53. The difference between excitation from contact and stimulation from continuity may be thus illustrated. In [Fig. 13] we see the legs of a frog attached to the spine by the lumbar nerves (l), and lying on the muscles (m) of one leg is the nerve (c) of another frog’s leg. Applying the electrodes to (l), the muscles (m) are violently contracted; not only so, but their contraction excites the other nerve (c), and the leg attached to this nerve is thereby thrown into contraction. This “secondary contraction,” as Dubois Reymond calls it, might be supposed to be due to a diffusion of the electrical current; but that it is due to a change in the muscles (m) is proved by delicate experiments showing that the movements in the detached leg are of precisely the same kind as those in the legs directly stimulated. If there is only a muscular shock in the one case, there is only a muscular shock in the other; if there is tetanus in the one, there is tetanus in the other; if the muscles of the first leg are fatigued and respond slowly and feebly, the response of the second is slow and feeble. Moreover, the secondary contraction may be produced by chemical or mechanical stimulus, as well as by the electrical.
54. Although the contraction of a muscle is thus seen to be capable of exciting a nerve in contact with it, the reverse is not true: we can produce no contraction in a muscle by exciting a nerve simply in contact with the muscle, and not penetrating its tissue and terminating there. Accordingly we always find a nerve when about to enter a muscle or a centre losing its protecting envelopes; it gradually becomes identified as a protoplasmic thread with the protoplasm of the muscle or the centre.
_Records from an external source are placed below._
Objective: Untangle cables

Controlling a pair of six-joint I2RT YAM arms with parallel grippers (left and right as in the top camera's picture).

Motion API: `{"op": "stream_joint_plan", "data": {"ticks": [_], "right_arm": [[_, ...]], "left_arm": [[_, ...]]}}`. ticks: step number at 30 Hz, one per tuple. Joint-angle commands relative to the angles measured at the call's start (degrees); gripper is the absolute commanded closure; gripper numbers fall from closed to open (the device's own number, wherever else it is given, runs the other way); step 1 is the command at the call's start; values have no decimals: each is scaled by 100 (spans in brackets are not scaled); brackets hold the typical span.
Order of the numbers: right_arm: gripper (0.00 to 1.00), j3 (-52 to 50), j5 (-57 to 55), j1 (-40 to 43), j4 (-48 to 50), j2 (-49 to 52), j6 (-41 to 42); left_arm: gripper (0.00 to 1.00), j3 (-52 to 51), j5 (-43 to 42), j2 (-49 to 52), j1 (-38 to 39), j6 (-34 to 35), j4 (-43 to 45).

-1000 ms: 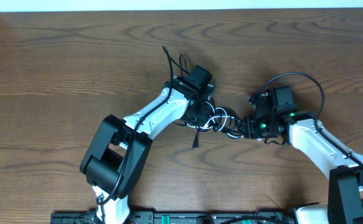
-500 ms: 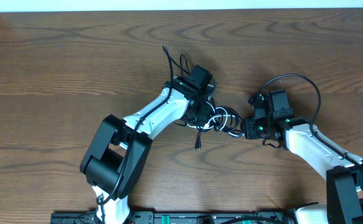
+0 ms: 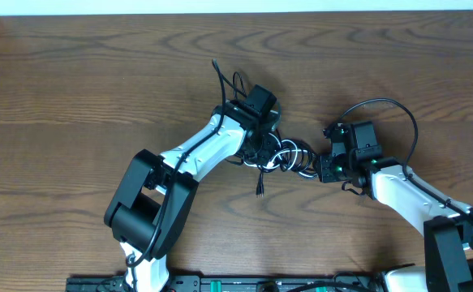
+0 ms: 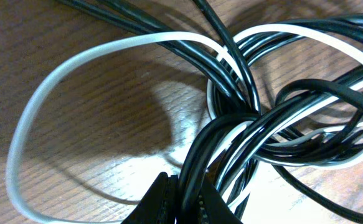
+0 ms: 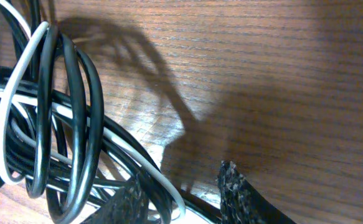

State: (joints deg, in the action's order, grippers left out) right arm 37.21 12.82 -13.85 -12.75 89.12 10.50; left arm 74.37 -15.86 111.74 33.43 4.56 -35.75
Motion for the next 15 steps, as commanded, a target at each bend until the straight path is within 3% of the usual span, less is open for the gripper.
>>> {"op": "stream_joint_plan", "data": {"ticks": [1, 10, 15], "right_arm": [[66, -63, -133, -50, 11, 4, 24], [64, -166, -208, -50, 103, 15, 48], [62, -463, -566, -50, 643, 15, 282]], "left_arm": [[88, 11, -153, -125, -11, 46, -22], [88, 11, -173, -125, -11, 216, -22], [89, 11, -173, -125, -11, 219, -20]]}}
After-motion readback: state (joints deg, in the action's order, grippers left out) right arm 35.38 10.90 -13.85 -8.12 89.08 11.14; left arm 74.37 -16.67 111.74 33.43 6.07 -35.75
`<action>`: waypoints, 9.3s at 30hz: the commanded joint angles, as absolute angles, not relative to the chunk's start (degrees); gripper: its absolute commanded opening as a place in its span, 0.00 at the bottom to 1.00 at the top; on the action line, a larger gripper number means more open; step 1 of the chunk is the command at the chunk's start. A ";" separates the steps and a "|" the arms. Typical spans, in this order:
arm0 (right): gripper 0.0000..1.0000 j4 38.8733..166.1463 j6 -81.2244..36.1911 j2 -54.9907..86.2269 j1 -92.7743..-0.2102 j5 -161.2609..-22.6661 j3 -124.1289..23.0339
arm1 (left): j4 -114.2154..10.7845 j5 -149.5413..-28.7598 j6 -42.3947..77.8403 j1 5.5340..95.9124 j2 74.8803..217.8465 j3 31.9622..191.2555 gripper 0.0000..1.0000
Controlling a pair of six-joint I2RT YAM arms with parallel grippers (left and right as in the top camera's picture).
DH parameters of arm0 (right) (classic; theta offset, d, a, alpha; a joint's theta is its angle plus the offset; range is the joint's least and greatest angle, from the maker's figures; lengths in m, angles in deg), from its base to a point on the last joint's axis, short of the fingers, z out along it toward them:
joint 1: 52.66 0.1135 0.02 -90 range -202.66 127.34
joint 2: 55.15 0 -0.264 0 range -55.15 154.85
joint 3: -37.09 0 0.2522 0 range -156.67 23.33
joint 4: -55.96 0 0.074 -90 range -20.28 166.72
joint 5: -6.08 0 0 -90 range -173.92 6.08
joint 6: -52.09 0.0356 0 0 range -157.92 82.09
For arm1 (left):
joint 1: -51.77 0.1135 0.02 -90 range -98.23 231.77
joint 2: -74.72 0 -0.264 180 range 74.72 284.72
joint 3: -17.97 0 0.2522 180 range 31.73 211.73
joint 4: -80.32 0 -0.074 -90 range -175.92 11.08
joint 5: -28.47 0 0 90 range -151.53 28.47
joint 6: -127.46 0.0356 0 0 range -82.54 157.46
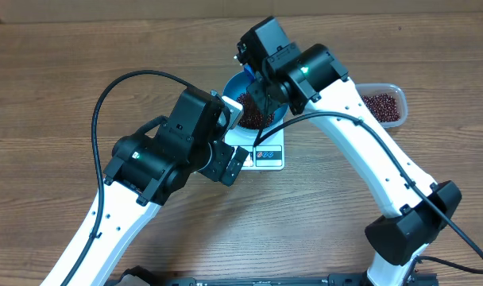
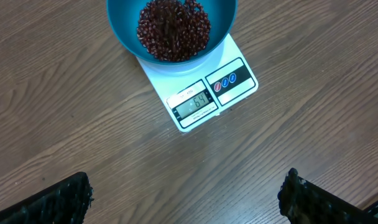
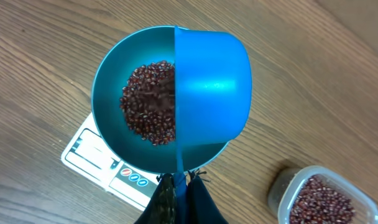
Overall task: Scoop item into bowl and weigh 150g on scale
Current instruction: 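Keep the blue scoop tipped over the teal bowl with the right gripper, then carry the empty scoop right to the clear bean tub, then lower the scoop into the bean tub with the right gripper, then drag the scoop through the red beans to fill it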
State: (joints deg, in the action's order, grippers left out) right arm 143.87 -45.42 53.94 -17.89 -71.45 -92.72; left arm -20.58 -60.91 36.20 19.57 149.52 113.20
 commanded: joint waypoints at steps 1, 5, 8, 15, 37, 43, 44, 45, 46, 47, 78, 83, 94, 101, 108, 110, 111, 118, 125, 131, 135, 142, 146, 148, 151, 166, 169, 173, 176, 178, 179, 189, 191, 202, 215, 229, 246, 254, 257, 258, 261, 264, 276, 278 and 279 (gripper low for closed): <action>0.04 143.52 -45.49 51.98 -17.50 -68.30 -94.49 | -20.54 -61.57 37.08 19.89 149.67 113.97 1.00; 0.04 143.66 -45.49 51.98 -17.52 -68.28 -94.49 | -20.54 -61.57 37.08 19.89 149.67 113.97 1.00; 0.04 143.79 -45.49 51.98 -17.52 -68.30 -94.51 | -20.54 -61.57 37.08 19.89 149.67 113.97 0.99; 0.04 143.79 -45.47 51.98 -17.52 -68.37 -94.49 | -20.54 -61.57 37.08 19.89 149.67 113.97 1.00; 0.04 143.85 -41.05 50.03 -21.52 -78.10 -94.51 | -20.54 -61.57 37.08 19.89 149.67 113.97 1.00; 0.04 143.63 -40.07 45.35 -30.26 -85.83 -94.51 | -20.56 -61.57 37.08 19.89 149.67 113.97 1.00; 0.04 143.74 -38.93 44.46 -31.88 -86.07 -94.51 | -20.54 -61.57 37.08 19.89 149.67 113.97 1.00; 0.04 143.94 -37.79 43.58 -33.59 -86.01 -94.51 | -20.54 -61.57 37.08 19.89 149.67 113.97 1.00; 0.04 144.25 -37.20 42.58 -35.60 -86.01 -94.51 | -20.54 -61.57 37.08 19.89 149.67 113.97 1.00; 0.04 144.73 -36.70 41.70 -37.78 -85.96 -94.51 | -20.56 -61.57 37.08 19.89 149.67 113.97 1.00; 0.04 140.11 -36.13 43.63 -46.59 -57.72 -68.83 | -20.54 -61.57 37.08 19.89 149.67 113.97 1.00; 0.04 139.83 -34.82 46.32 -44.45 -52.89 -68.81 | -20.54 -61.57 37.08 19.89 149.67 113.97 1.00; 0.04 140.73 -33.16 48.96 -43.66 -50.34 -68.59 | -20.54 -61.57 37.08 19.89 149.67 113.97 0.99; 0.04 140.70 -33.16 50.05 -43.66 -50.56 -68.52 | -20.54 -61.57 37.08 19.89 149.67 113.97 1.00; 0.04 141.05 -33.20 52.04 -43.66 -52.04 -67.52 | -20.54 -61.57 37.08 19.89 149.67 113.97 1.00; 0.04 140.99 -33.20 52.30 -43.66 -52.09 -67.08 | -20.54 -61.57 37.08 19.89 149.67 113.97 1.00; 0.04 140.77 -33.25 52.35 -43.66 -52.35 -66.73 | -20.54 -61.57 37.08 19.89 149.67 113.97 1.00; 0.04 140.20 -33.45 52.35 -43.64 -58.66 -66.62 | -20.54 -61.57 37.08 19.89 149.67 113.97 0.99; 0.04 139.59 -33.64 52.35 -43.64 -63.17 -66.62 | -20.56 -61.57 37.08 19.89 149.67 113.97 1.00; 0.04 138.76 -34.58 52.35 -43.60 -67.30 -66.62 | -20.56 -61.57 37.08 19.89 149.67 113.97 0.99; 0.04 138.19 -34.95 52.35 -42.96 -68.63 -66.62 | -20.54 -61.57 37.08 19.89 149.67 113.97 1.00; 0.04 136.60 -36.44 52.35 -40.75 -71.69 -66.62 | -20.54 -61.57 37.08 19.89 149.67 113.97 0.99; 0.04 135.70 -36.44 52.35 -40.62 -74.29 -66.62 | -20.56 -61.57 37.08 19.89 149.67 113.97 0.99; 0.04 135.48 -36.44 52.35 -40.62 -75.84 -66.62 | -20.54 -61.57 37.08 19.89 149.67 113.97 1.00; 0.04 135.59 -36.46 52.35 -40.65 -76.52 -66.62 | -20.56 -61.57 37.08 19.89 149.67 113.97 0.99; 0.04 136.64 -37.05 52.35 -45.06 -81.92 -66.60 | -20.54 -61.57 37.08 19.89 149.67 113.97 1.00; 0.04 136.20 -38.23 52.35 -46.59 -86.75 -66.62 | -20.54 -61.57 37.08 19.89 149.67 113.97 1.00; 0.04 136.11 -39.50 52.35 -49.67 -90.97 -66.62 | -20.54 -61.55 37.08 19.89 149.67 113.97 1.00; 0.04 136.18 -41.84 52.35 -52.56 -95.65 -66.60 | -20.54 -61.57 37.08 19.89 149.67 113.97 0.99; 0.04 136.18 -43.91 52.35 -54.59 -98.92 -66.62 | -20.54 -61.57 37.08 19.89 149.67 113.97 1.00; 0.04 136.18 -45.38 52.35 -55.57 -100.87 -66.60 | -20.54 -61.57 37.08 19.89 149.67 113.97 1.00; 0.04 136.18 -51.76 52.35 -61.26 -109.09 -66.60 | -20.54 -61.57 37.08 19.89 149.67 113.97 0.99; 0.04 136.20 -51.83 52.35 -62.02 -109.09 -66.60 | -20.54 -61.57 37.08 19.89 149.67 113.97 1.00; 0.04 131.77 -53.42 52.37 -64.69 -112.08 -58.80 | -20.54 -61.57 37.08 19.89 149.67 113.97 0.99; 0.04 131.77 -53.25 52.37 -70.48 -122.92 -57.33 | -20.56 -61.57 37.08 19.89 149.67 113.97 1.00; 0.04 136.01 -55.80 52.37 -72.03 -127.40 -57.33 | -20.56 -61.57 37.08 19.89 149.67 113.97 1.00; 0.04 137.45 -56.39 52.37 -76.45 -134.33 -57.33 | -20.56 -61.57 37.08 19.89 149.67 113.97 1.00; 0.04 138.48 -56.44 52.37 -79.70 -134.49 -57.33 | -20.54 -61.57 37.08 19.89 149.67 113.97 1.00; 0.04 138.41 -56.42 52.37 -80.58 -133.46 -57.33 | -20.56 -61.55 37.08 19.89 149.67 113.97 1.00; 0.04 138.39 -56.42 52.37 -80.93 -133.24 -57.33 | -20.54 -61.57 37.08 19.89 149.67 113.97 0.99; 0.04 138.17 -56.42 52.37 -81.58 -133.26 -57.33 | -20.54 -61.57 37.08 19.89 149.67 113.97 0.99; 0.04 137.93 -56.42 52.37 -81.71 -133.33 -57.33 | -20.56 -61.57 37.08 19.89 149.67 113.97 1.00; 0.04 138.17 -56.44 52.37 -83.97 -137.26 -57.33 | -20.56 -61.57 37.08 19.89 149.67 113.97 1.00; 0.04 138.67 -56.46 52.37 -85.10 -138.33 -57.33 | -20.56 -61.55 37.08 19.89 149.67 113.97 0.99; 0.04 139.00 -56.72 52.37 -85.63 -139.08 -57.33 | -20.56 -61.57 37.08 19.89 149.67 113.97 1.00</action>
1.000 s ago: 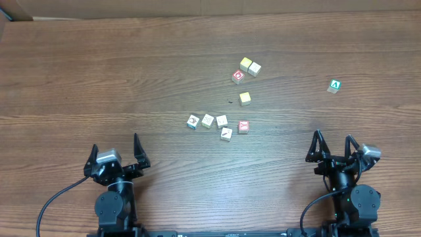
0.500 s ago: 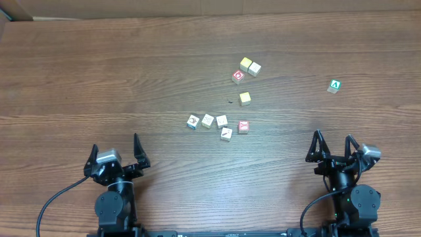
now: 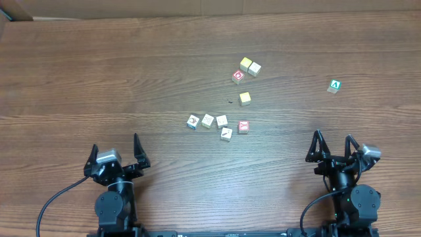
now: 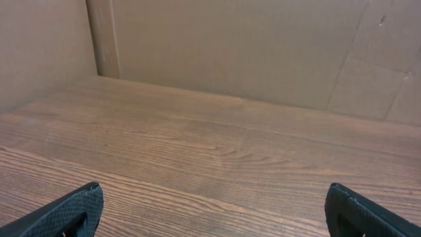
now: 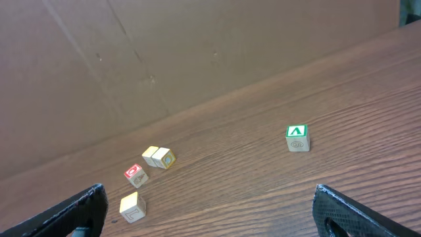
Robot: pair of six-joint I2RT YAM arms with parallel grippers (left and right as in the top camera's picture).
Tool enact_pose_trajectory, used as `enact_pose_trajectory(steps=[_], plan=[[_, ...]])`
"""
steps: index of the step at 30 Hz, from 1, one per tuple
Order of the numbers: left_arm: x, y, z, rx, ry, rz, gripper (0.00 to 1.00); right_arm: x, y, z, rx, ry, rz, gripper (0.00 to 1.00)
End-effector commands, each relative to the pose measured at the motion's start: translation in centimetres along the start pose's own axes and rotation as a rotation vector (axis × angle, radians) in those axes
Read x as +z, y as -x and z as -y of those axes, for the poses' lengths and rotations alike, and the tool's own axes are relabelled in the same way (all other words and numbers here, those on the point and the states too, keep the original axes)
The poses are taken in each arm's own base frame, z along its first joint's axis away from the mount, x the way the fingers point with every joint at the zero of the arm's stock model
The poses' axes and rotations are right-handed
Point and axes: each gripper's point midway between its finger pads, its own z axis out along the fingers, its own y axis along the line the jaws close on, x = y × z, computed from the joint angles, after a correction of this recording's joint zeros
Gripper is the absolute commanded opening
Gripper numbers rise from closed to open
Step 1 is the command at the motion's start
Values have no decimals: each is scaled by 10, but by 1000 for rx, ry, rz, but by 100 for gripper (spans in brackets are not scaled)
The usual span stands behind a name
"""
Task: Flip 5 blocks
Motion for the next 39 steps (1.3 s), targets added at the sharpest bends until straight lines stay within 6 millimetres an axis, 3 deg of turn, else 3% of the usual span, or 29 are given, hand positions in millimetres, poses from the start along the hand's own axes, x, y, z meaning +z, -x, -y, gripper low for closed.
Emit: enact_pose_trajectory(steps=[1,11,16,23,26,30,35,39], plan=[[0,1,-1,9,1,8,99,-1,5,1,-9,-8,23,100],[0,1,-1,9,1,8,100,-1,5,1,-5,-7,25,100],[0,3,-2,8,11,16,99,-1,5,-2,84,11,21,100],[-5,-4,42,15,-250,-19,100,-7,4,-44,68,243,-27,100],[-5,-2,46,16,-266,-42,100,-13,17,-61,62,309,-36,100],[0,18,43,20,-228,-86,100,-14,41,-78,63,340,-76,100],[22,34,47,36,-197,-289,100,7,62,-97,108,320,-289,100],[48,46,60,44,-212,-523,100,30,67,-117,188,325,-549,100]])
55. Neurility, then, is the propagation of molecular change. Two offices are subserved by the nervous system, which may respectively be called Excitation—the disturbance of molecular tension in tissues, and consequent liberation of their energies; and Co-ordination—the direction of these several energies into combined actions. Thus, when the muscle is in a given state of molecular tension, the stimulation of its nerve will change that state, causing it to contract if it be in repose. But this stimulation, which will thus cause a contraction, will be arrested, if at the same time a more powerful stimulation reaches the antagonist muscle, or some distant centre: then the muscle only tends to contract.